The international mining group said April 7 that a strategic review of Rio Tinto's interest in Northern Dynasty, the Canadian mining firm behind the Pebble project, concluded that the Pebble project does not fit with Rio Tinto's strategy.

"Rio Tinto has long and historic ties to Alaska and we continue to see Alaska as an attractive location for potential future investment," said Jean-Sebastien Jacques, Rio Tinto Copper chief executive. "By giving our shares to two respected Alaskan charities, we are ensuring that Alaskans will have a say in Pebble's future development and that any economic benefit supports Alaska's ability to attract investment that creates jobs."

In Vancouver, British Columbia, meanwhile, Ron Thiessen, president and chief executive officer of Northern Dynasty Minerals Ltd., acknowledged that Rio Tinto was divesting its shares in Northern Dynasty. Thiessen said Northern Dynasty looks forward to meeting with leadership of the Alaska Community Foundation and Bristol Bay Native Corp. Education Foundation "to learn how their ownership interest in Northern Dynasty and the Pebble Project can make the greatest possible contribution to the people and communities they serve."

"We too think it is a good opportunity for the organizations that have received this gift and hope it is beneficial to Alaskans," said Mike Heatwole, spokesperson for the Pebble Limited Partnership in Anchorage.

The Alaska Community Foundation previously served as the administrator for the Pebble Fund, millions of dollars donated by Northern Dynasty Minerals for The Pebble Fund for Sustainable Bristol Bay Fisheries and Communities. Projects funded ranged from food banks to safe drinking water and economic development.

The environmental watchdog organization Earthworks applauded Rio Tinto's decision to divest its stock in Northern Dynasty, noting that the U.S. Environmental Protection Agency's scientific assessment of large-scale mining impacts on the Bristol Bay watershed concluded that such mines would have adverse impacts on the world's largest sockeye salmon fishery.

"Rio Tinto's divestment from Pebble may not be the final mail in the coffin, but it's surely one of the last," said Earthwork's Bonnie Gestring.

Rio Tinto is the second major investor in the Pebble project, near the headwaters of the Bristol Bay watershed, to withdraw from the project.

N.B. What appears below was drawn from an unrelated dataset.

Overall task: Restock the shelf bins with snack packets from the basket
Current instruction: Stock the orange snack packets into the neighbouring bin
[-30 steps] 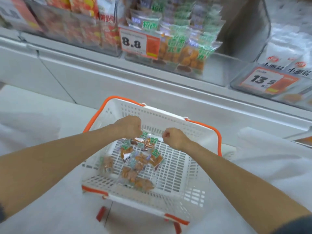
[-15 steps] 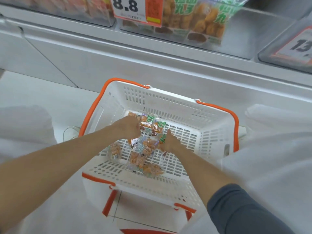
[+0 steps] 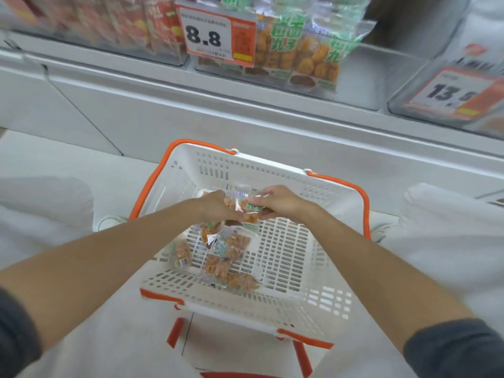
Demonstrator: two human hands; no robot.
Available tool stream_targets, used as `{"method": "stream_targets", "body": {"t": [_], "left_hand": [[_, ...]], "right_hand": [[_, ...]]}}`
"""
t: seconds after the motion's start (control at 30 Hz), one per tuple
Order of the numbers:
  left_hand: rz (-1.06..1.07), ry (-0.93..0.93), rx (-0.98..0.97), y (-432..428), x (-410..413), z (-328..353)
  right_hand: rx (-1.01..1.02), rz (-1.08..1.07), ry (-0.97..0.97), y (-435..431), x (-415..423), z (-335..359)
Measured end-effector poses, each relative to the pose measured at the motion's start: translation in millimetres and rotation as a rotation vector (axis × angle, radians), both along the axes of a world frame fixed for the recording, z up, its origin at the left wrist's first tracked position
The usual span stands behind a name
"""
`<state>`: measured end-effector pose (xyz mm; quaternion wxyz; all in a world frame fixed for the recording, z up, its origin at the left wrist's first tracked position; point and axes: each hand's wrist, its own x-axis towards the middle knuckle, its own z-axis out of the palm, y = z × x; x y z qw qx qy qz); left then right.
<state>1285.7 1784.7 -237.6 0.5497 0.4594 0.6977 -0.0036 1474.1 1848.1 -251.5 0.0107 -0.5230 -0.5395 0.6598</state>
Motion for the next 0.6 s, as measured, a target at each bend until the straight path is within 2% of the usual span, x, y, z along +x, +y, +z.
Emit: {"method": "stream_targets", "body": {"t": [0.1, 0.17, 0.4, 0.6], "left_hand": [[0.157, -0.356, -0.024, 8, 13, 23], [0.189, -0.483, 0.022, 10, 26, 41], [0.091, -0.461, 0.356, 29, 39, 86], [-0.04, -0.45, 0.572, 65, 60, 149]], "right_hand": [[0.013, -0.072, 0.091, 7, 13, 38], [0.058, -0.096, 0.106, 8, 23, 57], [0.216, 0.004, 0.11, 29, 48, 126], [0.618, 0.247, -0.103, 58, 52, 215]]}}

Last September Anglo American gave its 50 percent stake in the Pebble mine back to Northern Dynasty and took a multi-million dollar write down in the process.

Both Northern Dynasty and Anglo American had maintained that the massive copper, gold and molybdenum mine would be built and operated in harmony with the multi-million dollar commercial, sport and subsistence sockeye salmon fishery in Bristol Bay. A watershed assessment produced at length by the U.S. Environmental Protection Agency concluded, however, that such a mine project posed potential long-term adverse affects on the watershed environment, including a major loss of habitat and potential for pollution of the watershed.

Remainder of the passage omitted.